I learned a few interesting things from Google about leopards. They live in a huge variety of habitats – savannah, rainforests, mountains, swamps. They also eat all sorts of prey from dung beetles to antelope three times their size. Incidentally, if you think a dung beetle can’t make much of a meal, consider the size of Botswana dung beetles. They are slightly larger than my husband’s thumb and he’s a big guy!

Dung Beetle, Maun, Botswana
Dung Beetle, Maun, Botswana

All in all, it took over an hour for my heartbeat to calm down after seeing the leopard. This might also have been because, after leaving the leopard, the sun sank completely, leaving us to drive around the wild African bush in the dark – strongly advised against at all times.

Here’s why.

First, the landscape is studded with big holes – the kinds of holes that take even the best 4×4 out of commission. To make matters worse, these holes are only visible seconds before you drop your wheel into them, so you have to be both watchful and responsive to avoid the abyss. Watchfulness is somewhat derailed at night with our forward pointing headlights fading quickly in the absolute darkness of the bush. To partially overcome this, one of our party sat on the roof of the land cruiser, pulling hole-lookout duty. He did his job because we avoided the holes.
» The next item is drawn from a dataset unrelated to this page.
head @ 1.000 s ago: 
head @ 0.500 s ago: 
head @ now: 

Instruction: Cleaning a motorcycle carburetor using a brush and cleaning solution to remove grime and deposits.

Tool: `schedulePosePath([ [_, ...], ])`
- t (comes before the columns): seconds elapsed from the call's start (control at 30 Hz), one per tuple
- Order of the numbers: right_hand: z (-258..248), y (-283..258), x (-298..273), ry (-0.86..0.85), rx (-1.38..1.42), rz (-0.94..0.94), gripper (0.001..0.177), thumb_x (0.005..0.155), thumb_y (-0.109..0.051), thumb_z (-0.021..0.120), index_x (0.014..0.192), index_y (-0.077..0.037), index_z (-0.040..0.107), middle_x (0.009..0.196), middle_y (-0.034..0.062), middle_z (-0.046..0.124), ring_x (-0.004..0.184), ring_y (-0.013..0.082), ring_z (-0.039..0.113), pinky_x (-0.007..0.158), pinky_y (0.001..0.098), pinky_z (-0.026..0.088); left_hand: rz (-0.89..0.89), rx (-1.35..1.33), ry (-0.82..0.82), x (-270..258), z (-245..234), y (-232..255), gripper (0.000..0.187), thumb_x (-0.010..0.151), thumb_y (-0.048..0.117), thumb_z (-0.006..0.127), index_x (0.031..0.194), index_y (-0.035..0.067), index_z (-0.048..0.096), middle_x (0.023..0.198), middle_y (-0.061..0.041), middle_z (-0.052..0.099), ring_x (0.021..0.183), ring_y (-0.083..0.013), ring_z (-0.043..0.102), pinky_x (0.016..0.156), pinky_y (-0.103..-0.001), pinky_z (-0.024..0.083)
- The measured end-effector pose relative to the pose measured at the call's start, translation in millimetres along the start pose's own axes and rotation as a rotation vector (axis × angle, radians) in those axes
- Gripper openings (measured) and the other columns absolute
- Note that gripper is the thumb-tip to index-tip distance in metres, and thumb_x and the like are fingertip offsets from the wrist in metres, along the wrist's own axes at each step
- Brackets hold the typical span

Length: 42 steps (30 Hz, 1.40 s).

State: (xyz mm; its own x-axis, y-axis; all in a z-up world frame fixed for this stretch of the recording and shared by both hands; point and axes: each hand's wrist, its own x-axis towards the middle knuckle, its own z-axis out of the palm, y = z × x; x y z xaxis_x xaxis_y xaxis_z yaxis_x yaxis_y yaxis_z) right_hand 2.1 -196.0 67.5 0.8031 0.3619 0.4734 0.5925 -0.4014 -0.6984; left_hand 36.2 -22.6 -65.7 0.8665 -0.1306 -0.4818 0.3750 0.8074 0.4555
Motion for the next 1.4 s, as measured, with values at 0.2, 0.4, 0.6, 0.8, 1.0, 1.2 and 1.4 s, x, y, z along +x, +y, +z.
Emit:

Second, there really are wild animals all over the place. We startled two giraffe and for a few seconds had the humorous view of their backsides running away from us in the focused light of our high beams. In addition to the leopard, there were also lions. We didn’t see them, but their guttural roars and sighs were audible from camp once we turned off the car engine.

There is nothing like lying in your tent in the African bush, moonlight streaming through the window, frogs and insects singing, and lions calling. “Lions do walk through camp at night. We know because we see tracks in the morning. So don’t leave your tent until the sun comes up.” That was the advice of one of the guys who lives for weeks at a time at ORI’s camp.

There was no chance I would leave my tent. Having evicted a spider that cast a disproportionately large shadow on the ceiling when I turned on my flashlight, I put my head down and was out like a light.